The following gaps in the ecosystem are symptoms of weak brands. Strategies should focus on creating adjustments that reset the virtuous cycle, which in turn will support the realization of the organization’s vision.

Identity-Vision Gap

When a new vision is introduced that is significantly out of alignment with the existing identity of the organization, a new narrative must be introduced to bring the system into balance. This lack of cohesion represents the most extreme of all these scenarios, requiring the most time and energy to address, because it involves all components of the system.

Vision-Culture Gap

This gap is evidenced when frustrations emerge among leaders because they feel members of the organization are not, or cannot, deliver on the aspirations for the company.

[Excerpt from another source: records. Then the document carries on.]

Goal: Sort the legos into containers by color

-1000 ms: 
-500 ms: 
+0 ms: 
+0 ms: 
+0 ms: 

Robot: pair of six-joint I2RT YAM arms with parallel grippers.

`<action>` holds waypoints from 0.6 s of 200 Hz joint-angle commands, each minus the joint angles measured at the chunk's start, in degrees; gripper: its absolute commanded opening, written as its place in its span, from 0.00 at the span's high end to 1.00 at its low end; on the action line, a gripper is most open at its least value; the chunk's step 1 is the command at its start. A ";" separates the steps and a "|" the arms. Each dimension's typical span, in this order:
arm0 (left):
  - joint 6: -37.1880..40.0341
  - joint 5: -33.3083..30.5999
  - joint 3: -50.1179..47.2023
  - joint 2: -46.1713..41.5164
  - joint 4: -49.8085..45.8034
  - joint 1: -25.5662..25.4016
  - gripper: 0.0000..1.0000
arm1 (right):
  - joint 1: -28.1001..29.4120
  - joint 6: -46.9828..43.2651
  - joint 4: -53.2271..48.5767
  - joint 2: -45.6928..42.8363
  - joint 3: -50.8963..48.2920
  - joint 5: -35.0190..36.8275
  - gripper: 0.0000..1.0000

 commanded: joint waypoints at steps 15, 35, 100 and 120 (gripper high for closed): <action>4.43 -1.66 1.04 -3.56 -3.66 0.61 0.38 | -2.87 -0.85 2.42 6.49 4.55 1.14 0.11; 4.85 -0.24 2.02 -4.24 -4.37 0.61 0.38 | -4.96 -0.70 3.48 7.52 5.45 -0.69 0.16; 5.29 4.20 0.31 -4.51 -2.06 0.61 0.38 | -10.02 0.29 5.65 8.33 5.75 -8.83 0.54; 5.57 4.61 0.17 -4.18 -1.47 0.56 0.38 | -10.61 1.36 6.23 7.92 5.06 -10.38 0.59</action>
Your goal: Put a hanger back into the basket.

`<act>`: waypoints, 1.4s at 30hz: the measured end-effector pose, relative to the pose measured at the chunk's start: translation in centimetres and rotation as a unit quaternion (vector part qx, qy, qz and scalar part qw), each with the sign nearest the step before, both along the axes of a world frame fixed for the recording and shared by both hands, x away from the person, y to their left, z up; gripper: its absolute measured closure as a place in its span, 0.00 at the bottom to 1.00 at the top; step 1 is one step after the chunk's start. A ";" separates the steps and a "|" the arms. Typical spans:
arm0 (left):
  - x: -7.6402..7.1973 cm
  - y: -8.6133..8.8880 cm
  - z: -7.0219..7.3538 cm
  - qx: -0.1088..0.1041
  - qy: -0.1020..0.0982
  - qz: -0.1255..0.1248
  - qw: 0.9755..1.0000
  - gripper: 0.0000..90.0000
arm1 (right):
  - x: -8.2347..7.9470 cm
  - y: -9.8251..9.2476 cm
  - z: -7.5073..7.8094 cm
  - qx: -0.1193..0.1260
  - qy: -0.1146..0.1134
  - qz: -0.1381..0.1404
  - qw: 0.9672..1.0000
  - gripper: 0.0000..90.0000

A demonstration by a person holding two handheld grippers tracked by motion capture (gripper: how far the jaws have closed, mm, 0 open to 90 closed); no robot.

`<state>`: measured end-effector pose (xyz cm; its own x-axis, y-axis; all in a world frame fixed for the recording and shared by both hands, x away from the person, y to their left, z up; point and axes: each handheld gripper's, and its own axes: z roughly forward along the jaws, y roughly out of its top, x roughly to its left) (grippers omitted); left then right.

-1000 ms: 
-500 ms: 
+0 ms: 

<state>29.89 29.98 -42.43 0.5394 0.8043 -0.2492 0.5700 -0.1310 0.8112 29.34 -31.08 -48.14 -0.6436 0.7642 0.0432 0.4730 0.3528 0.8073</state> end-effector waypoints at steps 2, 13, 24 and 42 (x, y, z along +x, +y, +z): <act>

This is often expressed by questions such as, “Why can’t we get everyone on the same page?” On the flip side, employees exhibit increased stress, frustration and lack of motivation because they don’t feel connected to the bigger goals of the organization. This may be because they don’t understand the vision or don’t feel connected to it. In most cases, this also has residual effects on the image of the organization — unhappy employees will ultimately yield dissatisfied customers and, in turn, a negative image in the marketplace.

Vision-Image Gap

When the images held by the marketplace are disconnected from the aspirations of leadership, it is difficult for the organization to move to the next level. This misalignment of perceptions results from the failure to deliver consistent, compelling communications that reinforce the desired image. This gap is usually expressed as “we just aren’t telling our story well” or “people don’t understand who we are.”

Image-Culture Gap

When the organization fails to deliver on the story told to its employees and the marketplace, we say the culture is out of alignment. This is expressed as skepticism and distrust by those both inside and outside of the organization. Ensuring this alignment is important for all organizations but is particularly important for those positioning themselves as values-based organizations.

Summary

Organizations will find the brand ecosystem a valuable framework in producing both a brand that people trust and, over time, a reputation that builds sustainable success. Alignment of these factors are critical in an increasingly skeptical, hyperconnected world where people are looking beyond the sizzle of brand advertising to the authenticity of words confirmed by performance.